Within the records that follow, find every line containing the string "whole". Copy those lines.

• • • •

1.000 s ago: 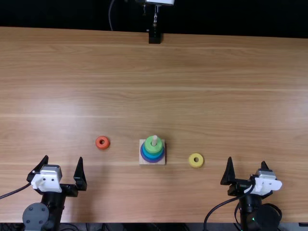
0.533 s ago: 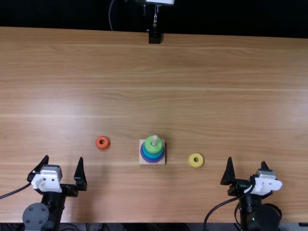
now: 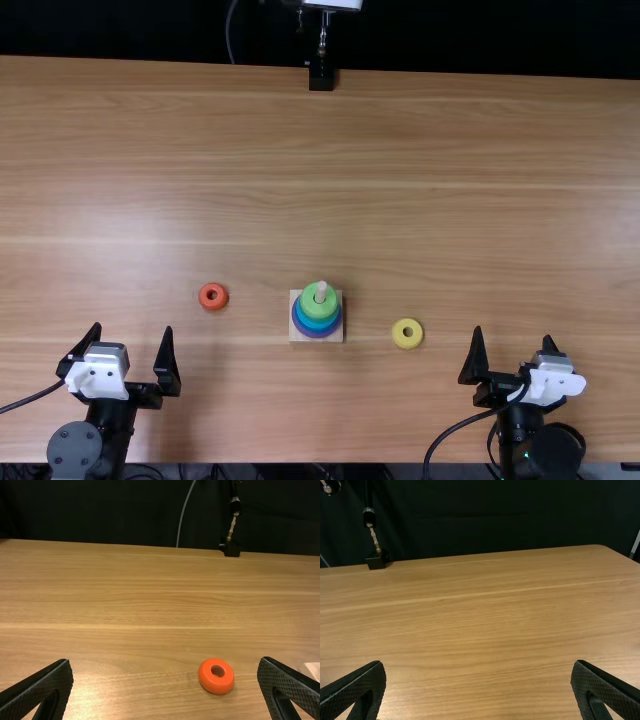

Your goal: Build the Hanoi tower: stack the rings onto the peg from bottom to top in this color order: purple, dark blue, light blue, dark green, light green, yellow, orange.

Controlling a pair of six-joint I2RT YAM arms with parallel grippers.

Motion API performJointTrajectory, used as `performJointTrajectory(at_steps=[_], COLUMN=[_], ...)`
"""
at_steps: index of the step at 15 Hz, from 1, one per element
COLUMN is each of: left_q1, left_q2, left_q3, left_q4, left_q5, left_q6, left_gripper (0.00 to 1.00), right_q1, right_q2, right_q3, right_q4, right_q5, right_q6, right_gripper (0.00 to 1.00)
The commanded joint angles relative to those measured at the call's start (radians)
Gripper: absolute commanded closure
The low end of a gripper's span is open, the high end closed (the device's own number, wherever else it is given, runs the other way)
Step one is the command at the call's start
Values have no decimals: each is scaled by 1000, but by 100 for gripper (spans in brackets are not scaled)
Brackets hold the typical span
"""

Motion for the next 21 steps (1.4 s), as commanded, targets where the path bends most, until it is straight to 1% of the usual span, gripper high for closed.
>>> performJointTrajectory(at_steps=[1, 2, 4, 6, 9, 10, 11, 12, 13, 14, 16, 18, 21], left_q1=[4, 4, 4, 4, 4, 4, 4, 4, 4, 4, 4, 4, 4], left_q2=[-13, -13, -13, -13, -13, -13, -13, -13, -13, -13, -13, -13, -13], left_q3=[-65, -65, -65, -65, -65, -65, -65, -65, -65, -65, -65, -65, -65], left_q4=[-27, -27, -27, -27, -27, -27, -27, -27, -27, -27, -27, -27, -27], left_q5=[16, 16, 17, 17, 17, 16, 17, 17, 16, 17, 16, 16, 16], left_q6=[7, 7, 7, 7, 7, 7, 7, 7, 7, 7, 7, 7, 7], left_gripper=[0, 0, 0, 0, 0, 0, 0, 0, 0, 0, 0, 0, 0], right_q1=[2, 0, -6, -7, 7, 13, 14, 28, 74, 88, 119, 177, 264], right_q2=[-7, -7, -7, -7, 249, 343, 429, 516, 607, 676, 806, 923, 1065], right_q3=[-49, -47, 13, 208, 464, 516, 570, 646, 714, 764, 841, 906, 936], right_q4=[-57, -45, 11, 25, -2, -67, -166, -286, -459, -569, -593, -595, -584], right_q5=[15, 21, 21, 21, 23, 23, 21, 15, 15, 15, 15, 19, 10], right_q6=[3, 1, 7, 14, 7, 10, 12, 10, 12, 16, 18, 12, 14], right_gripper=[0, 0, 0, 0, 0, 0, 0, 0, 0, 0, 0, 0, 0])
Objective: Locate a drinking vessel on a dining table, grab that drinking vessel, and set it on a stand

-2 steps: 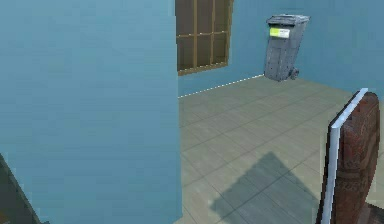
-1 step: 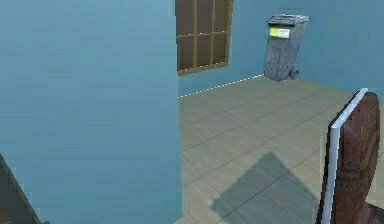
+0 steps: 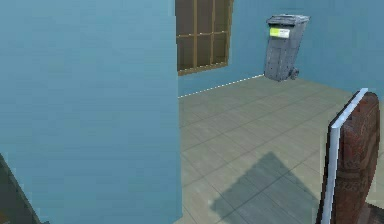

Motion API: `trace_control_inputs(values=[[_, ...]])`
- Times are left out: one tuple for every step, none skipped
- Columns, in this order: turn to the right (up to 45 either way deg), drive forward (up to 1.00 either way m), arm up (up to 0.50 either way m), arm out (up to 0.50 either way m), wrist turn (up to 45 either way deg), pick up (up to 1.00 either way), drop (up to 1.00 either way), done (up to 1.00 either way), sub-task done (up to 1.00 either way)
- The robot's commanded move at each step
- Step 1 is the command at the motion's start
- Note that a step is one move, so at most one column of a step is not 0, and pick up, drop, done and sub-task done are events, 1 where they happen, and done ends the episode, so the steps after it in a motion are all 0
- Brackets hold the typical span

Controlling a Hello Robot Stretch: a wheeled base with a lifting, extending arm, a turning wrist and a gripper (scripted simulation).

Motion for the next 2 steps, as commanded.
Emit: trace_control_inputs(values=[[0.0,0.0,0.0,-0.44,0.0,0.0,0.0,0.0,0.0],[45.0,0.0,0.0,0.0,0.0,0.0,0.0,0.0,0.0]])
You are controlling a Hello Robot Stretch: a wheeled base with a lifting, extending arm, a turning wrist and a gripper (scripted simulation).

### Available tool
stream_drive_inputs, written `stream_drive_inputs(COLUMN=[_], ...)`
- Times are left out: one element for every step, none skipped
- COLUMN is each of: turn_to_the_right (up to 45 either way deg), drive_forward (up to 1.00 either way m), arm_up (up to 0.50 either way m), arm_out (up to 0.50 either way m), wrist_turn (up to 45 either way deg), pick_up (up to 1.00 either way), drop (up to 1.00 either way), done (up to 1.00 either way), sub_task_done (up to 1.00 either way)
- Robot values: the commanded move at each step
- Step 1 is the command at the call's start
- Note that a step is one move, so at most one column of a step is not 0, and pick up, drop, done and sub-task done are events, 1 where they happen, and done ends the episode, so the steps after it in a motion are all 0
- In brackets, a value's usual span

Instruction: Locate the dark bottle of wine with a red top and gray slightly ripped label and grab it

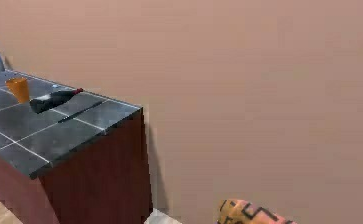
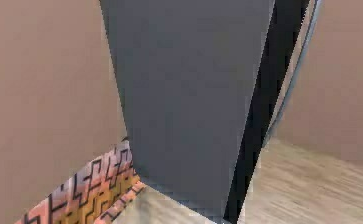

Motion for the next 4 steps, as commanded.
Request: stream_drive_inputs(turn_to_the_right=[-45.0,-12.0,0.0,-45.0], drive_forward=[0.00,0.00,0.45,0.00], arm_up=[0.00,0.00,0.00,0.00], arm_out=[0.00,0.00,0.00,0.00], wrist_turn=[0.0,0.0,0.0,0.0], pick_up=[0.00,0.00,0.00,0.00], drop=[0.00,0.00,0.00,0.00], done=[0.00,0.00,0.00,0.00], sub_task_done=[0.00,0.00,0.00,0.00])
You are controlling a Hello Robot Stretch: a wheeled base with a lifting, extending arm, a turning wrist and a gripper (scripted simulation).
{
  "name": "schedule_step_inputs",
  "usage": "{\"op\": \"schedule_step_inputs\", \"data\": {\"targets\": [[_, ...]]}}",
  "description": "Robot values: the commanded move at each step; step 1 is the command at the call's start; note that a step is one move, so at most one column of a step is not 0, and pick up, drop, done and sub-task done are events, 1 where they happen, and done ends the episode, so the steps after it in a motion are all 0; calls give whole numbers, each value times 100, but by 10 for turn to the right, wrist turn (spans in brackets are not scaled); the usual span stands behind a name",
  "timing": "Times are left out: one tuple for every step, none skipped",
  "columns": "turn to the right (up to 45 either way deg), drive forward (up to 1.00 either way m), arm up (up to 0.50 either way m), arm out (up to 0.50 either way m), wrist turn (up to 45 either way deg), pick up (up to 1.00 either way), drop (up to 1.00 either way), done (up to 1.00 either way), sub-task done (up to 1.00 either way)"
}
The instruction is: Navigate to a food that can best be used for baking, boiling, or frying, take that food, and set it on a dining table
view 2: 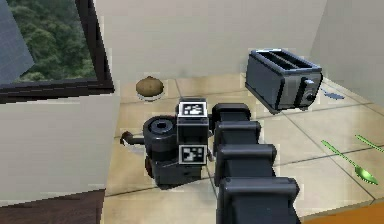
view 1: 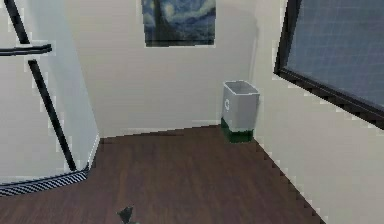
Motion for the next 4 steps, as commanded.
{"op": "schedule_step_inputs", "data": {"targets": [[0, 0, -12, 0, 0, 0, 0, 0, 0], [0, 0, 0, 0, 0, 100, 0, 0, 0], [0, 0, 10, 0, 0, 0, 0, 0, 0], [-450, 0, 0, 0, 0, 0, 0, 0, 0]]}}
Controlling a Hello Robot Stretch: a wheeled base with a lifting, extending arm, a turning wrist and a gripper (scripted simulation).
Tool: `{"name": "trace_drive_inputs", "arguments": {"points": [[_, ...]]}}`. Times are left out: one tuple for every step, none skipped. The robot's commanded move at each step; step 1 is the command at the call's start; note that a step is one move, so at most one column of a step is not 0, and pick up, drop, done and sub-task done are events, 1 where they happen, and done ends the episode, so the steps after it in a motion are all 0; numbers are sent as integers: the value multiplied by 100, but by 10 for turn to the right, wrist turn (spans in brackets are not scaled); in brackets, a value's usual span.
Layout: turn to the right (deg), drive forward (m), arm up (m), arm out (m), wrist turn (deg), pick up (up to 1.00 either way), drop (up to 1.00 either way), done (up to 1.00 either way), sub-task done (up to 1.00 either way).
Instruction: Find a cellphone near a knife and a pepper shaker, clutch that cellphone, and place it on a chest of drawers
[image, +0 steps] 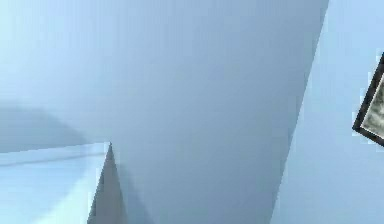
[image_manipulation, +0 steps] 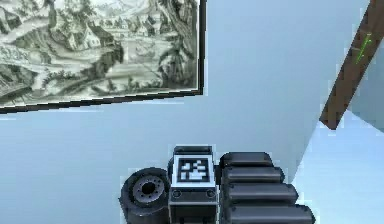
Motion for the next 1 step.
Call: {"name": "trace_drive_inputs", "arguments": {"points": [[0,55,0,0,0,0,0,0,0]]}}
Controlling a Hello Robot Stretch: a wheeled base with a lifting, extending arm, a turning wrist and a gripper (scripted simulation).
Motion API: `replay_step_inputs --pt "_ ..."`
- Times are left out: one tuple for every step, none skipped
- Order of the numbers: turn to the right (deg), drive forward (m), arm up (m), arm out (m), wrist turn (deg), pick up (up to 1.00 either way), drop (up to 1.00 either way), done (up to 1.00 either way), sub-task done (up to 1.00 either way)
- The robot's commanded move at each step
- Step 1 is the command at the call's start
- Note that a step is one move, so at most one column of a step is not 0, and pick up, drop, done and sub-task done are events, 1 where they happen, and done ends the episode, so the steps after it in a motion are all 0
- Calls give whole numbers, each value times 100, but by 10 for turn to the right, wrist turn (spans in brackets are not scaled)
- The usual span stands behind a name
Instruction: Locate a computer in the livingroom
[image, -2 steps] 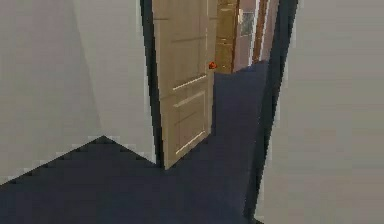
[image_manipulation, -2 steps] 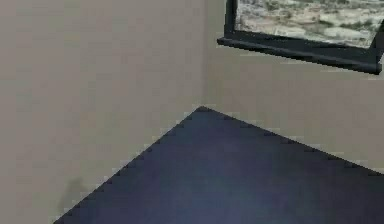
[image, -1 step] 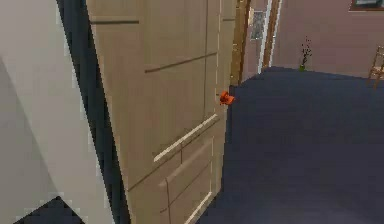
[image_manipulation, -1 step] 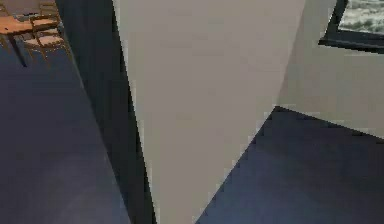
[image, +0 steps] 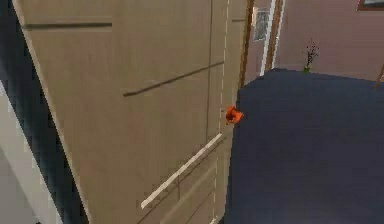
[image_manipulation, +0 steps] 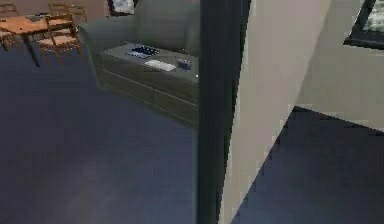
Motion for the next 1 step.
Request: replay_step_inputs --pt "450 0 0 0 0 0 0 0 0"
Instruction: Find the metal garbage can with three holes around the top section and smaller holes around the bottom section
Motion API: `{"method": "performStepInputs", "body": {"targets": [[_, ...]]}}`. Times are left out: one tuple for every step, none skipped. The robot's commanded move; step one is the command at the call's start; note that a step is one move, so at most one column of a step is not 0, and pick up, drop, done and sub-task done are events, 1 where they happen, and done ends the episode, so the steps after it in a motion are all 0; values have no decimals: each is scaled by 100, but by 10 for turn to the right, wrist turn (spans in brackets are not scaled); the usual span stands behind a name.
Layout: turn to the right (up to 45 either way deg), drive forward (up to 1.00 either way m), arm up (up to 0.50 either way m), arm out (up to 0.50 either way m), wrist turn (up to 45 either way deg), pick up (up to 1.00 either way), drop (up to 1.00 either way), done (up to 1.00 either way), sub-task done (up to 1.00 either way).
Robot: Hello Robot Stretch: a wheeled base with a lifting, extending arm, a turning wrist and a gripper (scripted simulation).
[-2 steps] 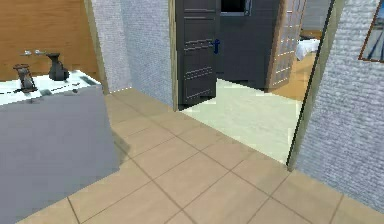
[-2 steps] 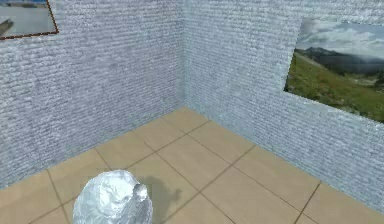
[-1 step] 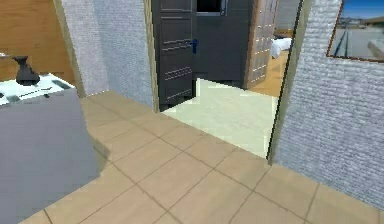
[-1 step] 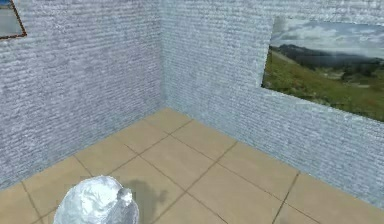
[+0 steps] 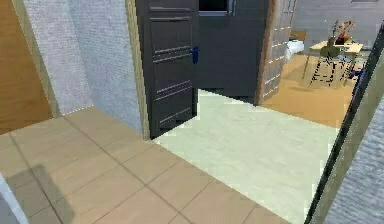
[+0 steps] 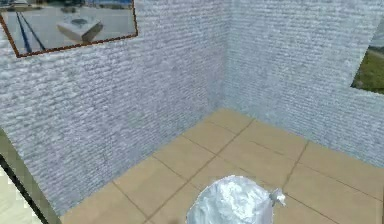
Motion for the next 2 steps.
{"method": "performStepInputs", "body": {"targets": [[150,0,0,0,0,0,0,0,0],[0,100,0,0,0,0,0,0,0]]}}
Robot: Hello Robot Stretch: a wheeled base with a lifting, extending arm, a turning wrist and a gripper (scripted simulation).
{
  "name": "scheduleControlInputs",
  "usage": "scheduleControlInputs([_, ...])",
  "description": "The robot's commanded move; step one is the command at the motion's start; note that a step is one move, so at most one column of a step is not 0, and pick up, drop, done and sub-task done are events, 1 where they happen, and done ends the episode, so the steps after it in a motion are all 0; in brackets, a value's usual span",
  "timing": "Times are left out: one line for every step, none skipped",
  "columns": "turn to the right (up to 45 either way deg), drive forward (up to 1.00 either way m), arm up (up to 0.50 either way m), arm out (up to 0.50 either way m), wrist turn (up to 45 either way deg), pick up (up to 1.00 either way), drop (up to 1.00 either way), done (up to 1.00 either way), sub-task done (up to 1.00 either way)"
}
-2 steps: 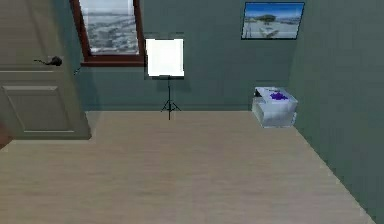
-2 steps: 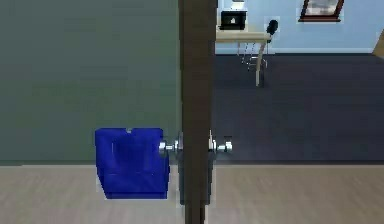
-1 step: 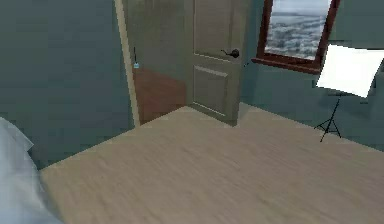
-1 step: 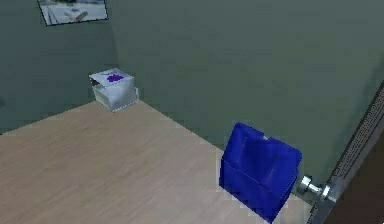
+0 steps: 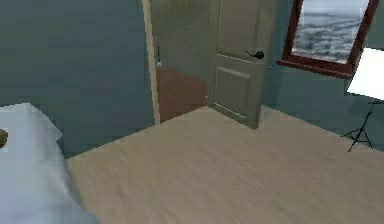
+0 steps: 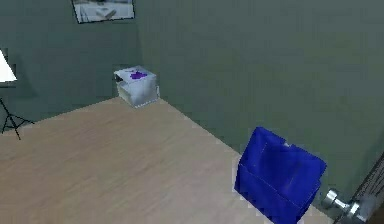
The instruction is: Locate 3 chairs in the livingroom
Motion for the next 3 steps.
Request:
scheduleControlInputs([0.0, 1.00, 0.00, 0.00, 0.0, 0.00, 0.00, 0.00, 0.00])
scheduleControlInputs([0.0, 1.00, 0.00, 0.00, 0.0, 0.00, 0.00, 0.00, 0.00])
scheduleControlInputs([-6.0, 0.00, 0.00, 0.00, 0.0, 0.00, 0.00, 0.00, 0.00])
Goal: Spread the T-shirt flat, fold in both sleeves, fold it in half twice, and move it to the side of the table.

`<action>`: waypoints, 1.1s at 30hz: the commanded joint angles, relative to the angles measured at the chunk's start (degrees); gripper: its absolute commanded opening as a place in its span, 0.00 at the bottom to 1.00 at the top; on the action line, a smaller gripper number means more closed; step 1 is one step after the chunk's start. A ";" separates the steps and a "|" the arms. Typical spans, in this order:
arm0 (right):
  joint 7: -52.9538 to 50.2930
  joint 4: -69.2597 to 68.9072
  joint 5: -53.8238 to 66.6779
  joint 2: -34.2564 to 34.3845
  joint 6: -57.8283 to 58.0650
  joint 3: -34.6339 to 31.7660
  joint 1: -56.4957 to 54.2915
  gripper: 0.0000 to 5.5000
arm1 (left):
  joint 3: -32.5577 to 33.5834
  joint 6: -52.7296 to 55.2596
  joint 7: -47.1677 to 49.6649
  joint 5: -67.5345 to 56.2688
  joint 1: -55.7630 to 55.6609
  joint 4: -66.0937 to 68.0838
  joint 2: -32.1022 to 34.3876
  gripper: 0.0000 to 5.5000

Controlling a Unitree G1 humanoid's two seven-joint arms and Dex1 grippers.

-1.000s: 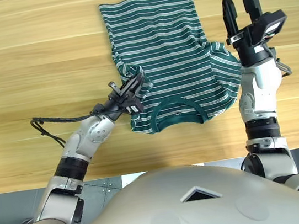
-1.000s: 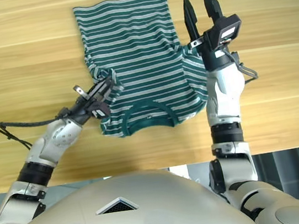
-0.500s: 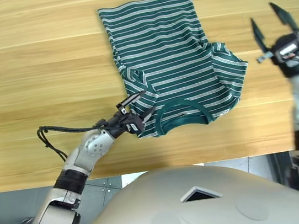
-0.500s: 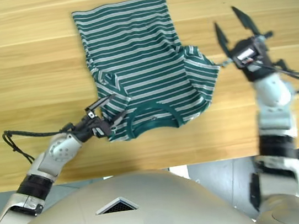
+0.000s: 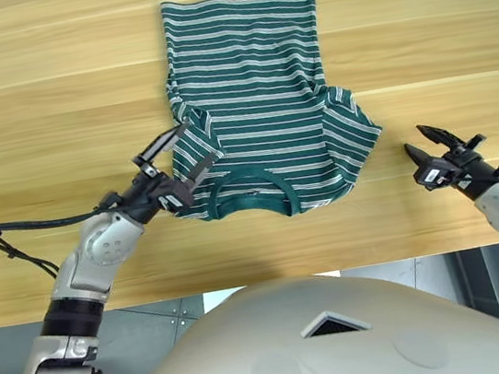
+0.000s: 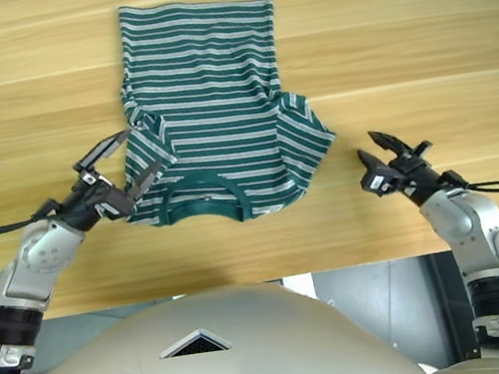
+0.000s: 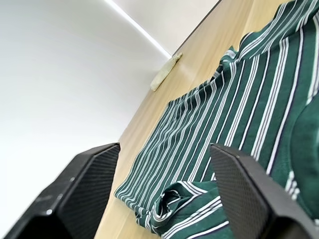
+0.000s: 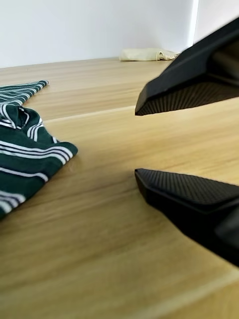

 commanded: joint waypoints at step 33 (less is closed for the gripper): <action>-6.59 5.75 -5.49 -1.17 2.17 21.48 -11.84 0.02 | 3.22 -1.85 -5.64 -4.74 6.27 -5.09 -1.67 0.61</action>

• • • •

■ Response:
  "description": "Robot values: the commanded move at each step; step 1 is the command at the call's start; note that a step is one move, so at most one column of a step is not 0, and pick up, drop, done and sub-task done are events, 1 where they happen, and done ends the episode, so the steps after it in a motion are all 0; calls give whole numbers, each value times 100, but by 10 for turn to the right, wrist turn (spans in brackets are not scaled); the usual span stands behind a name",
- Calls give whole numbers, each value times 100, but by 10 for turn to the right, wrist turn (spans in brackets are not scaled)

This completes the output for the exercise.